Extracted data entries
━━━
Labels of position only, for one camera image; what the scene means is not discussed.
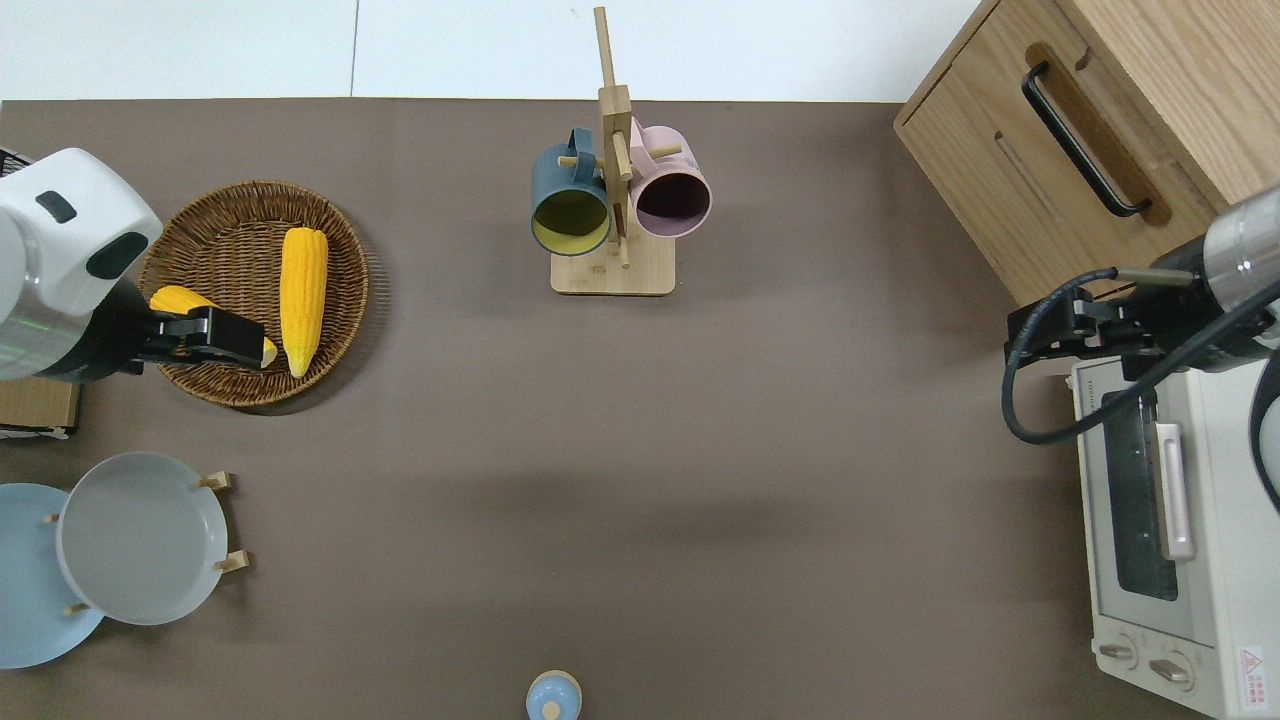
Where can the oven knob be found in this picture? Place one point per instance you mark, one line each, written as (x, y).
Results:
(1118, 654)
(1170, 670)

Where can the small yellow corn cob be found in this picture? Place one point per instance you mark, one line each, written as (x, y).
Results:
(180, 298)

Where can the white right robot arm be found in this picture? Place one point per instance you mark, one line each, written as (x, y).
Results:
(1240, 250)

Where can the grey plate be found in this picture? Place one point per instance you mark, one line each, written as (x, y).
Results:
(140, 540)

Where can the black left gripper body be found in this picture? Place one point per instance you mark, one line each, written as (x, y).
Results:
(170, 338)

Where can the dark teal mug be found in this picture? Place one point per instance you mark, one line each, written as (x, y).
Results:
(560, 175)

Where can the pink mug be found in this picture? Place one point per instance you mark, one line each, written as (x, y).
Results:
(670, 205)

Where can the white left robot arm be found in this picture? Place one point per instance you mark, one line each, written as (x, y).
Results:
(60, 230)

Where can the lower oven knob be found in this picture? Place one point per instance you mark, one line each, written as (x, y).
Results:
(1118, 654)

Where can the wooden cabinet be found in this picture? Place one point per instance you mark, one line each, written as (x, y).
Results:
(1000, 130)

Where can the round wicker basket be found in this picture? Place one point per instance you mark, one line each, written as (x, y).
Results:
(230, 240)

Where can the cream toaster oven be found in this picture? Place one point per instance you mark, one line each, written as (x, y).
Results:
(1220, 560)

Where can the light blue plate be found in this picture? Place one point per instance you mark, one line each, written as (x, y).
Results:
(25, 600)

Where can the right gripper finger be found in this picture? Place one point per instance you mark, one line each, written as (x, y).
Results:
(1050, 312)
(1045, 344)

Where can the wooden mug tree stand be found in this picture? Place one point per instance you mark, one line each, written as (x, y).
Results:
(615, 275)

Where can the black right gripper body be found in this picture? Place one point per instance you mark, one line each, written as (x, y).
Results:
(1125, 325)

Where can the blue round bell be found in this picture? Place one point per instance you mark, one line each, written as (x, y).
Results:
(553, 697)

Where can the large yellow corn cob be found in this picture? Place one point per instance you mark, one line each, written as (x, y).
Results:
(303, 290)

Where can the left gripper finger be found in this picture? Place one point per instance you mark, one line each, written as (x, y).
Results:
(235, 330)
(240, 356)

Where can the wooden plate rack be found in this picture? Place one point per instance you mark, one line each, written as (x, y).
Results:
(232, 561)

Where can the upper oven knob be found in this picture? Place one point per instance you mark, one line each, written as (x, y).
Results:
━━━
▶ _Exercise directions_:
Could the entries be output exactly as written, but without their images?

▶ _Response area_:
Labels of position only, for one camera image; what the scene means is not discussed.
Where can the oven knob be found in this picture? Place one point per instance you mark, one line each, written as (x, y).
Results:
(1118, 654)
(1170, 670)

Where can the small yellow corn cob be found in this picture? Place one point per instance you mark, one line each, written as (x, y).
Results:
(180, 298)

Where can the white right robot arm be found in this picture? Place one point per instance you mark, one line each, written as (x, y).
Results:
(1240, 250)

Where can the grey plate be found in this picture? Place one point per instance you mark, one line each, written as (x, y).
Results:
(140, 540)

Where can the black left gripper body be found in this picture? Place one point per instance you mark, one line each, written as (x, y).
Results:
(170, 338)

Where can the dark teal mug be found in this picture? Place one point per instance you mark, one line each, written as (x, y).
Results:
(560, 175)

Where can the pink mug be found in this picture? Place one point per instance you mark, one line each, written as (x, y).
Results:
(670, 205)

Where can the white left robot arm be found in this picture? Place one point per instance you mark, one line each, written as (x, y).
Results:
(60, 230)

Where can the lower oven knob be found in this picture? Place one point per instance you mark, one line each, written as (x, y).
Results:
(1118, 654)

Where can the wooden cabinet be found in this picture? Place one point per instance you mark, one line each, written as (x, y).
Results:
(1000, 130)

Where can the round wicker basket be found in this picture? Place one point per instance you mark, one line each, written as (x, y).
Results:
(230, 240)

Where can the cream toaster oven be found in this picture? Place one point per instance you mark, one line each, written as (x, y).
Results:
(1220, 560)

Where can the light blue plate be found in this picture? Place one point per instance you mark, one line each, written as (x, y).
Results:
(25, 600)

Where can the right gripper finger be found in this picture? Place one point per instance you mark, one line each, written as (x, y).
Results:
(1050, 312)
(1045, 344)

Where can the wooden mug tree stand be found in this picture? Place one point per instance you mark, one line each, written as (x, y).
Results:
(615, 275)

Where can the black right gripper body be found in this picture? Place one point per instance you mark, one line each, written as (x, y).
Results:
(1125, 325)

Where can the blue round bell be found in this picture? Place one point per instance you mark, one line each, written as (x, y).
Results:
(553, 697)

Where can the large yellow corn cob be found in this picture? Place one point per instance you mark, one line each, written as (x, y).
Results:
(303, 290)

Where can the left gripper finger be found in this picture? Place one point per instance you mark, one line each, written as (x, y).
Results:
(235, 330)
(240, 356)

Where can the wooden plate rack be found in this picture? Place one point per instance you mark, one line each, written as (x, y).
Results:
(232, 561)

Where can the upper oven knob be found in this picture? Place one point per instance you mark, one line each, written as (x, y).
Results:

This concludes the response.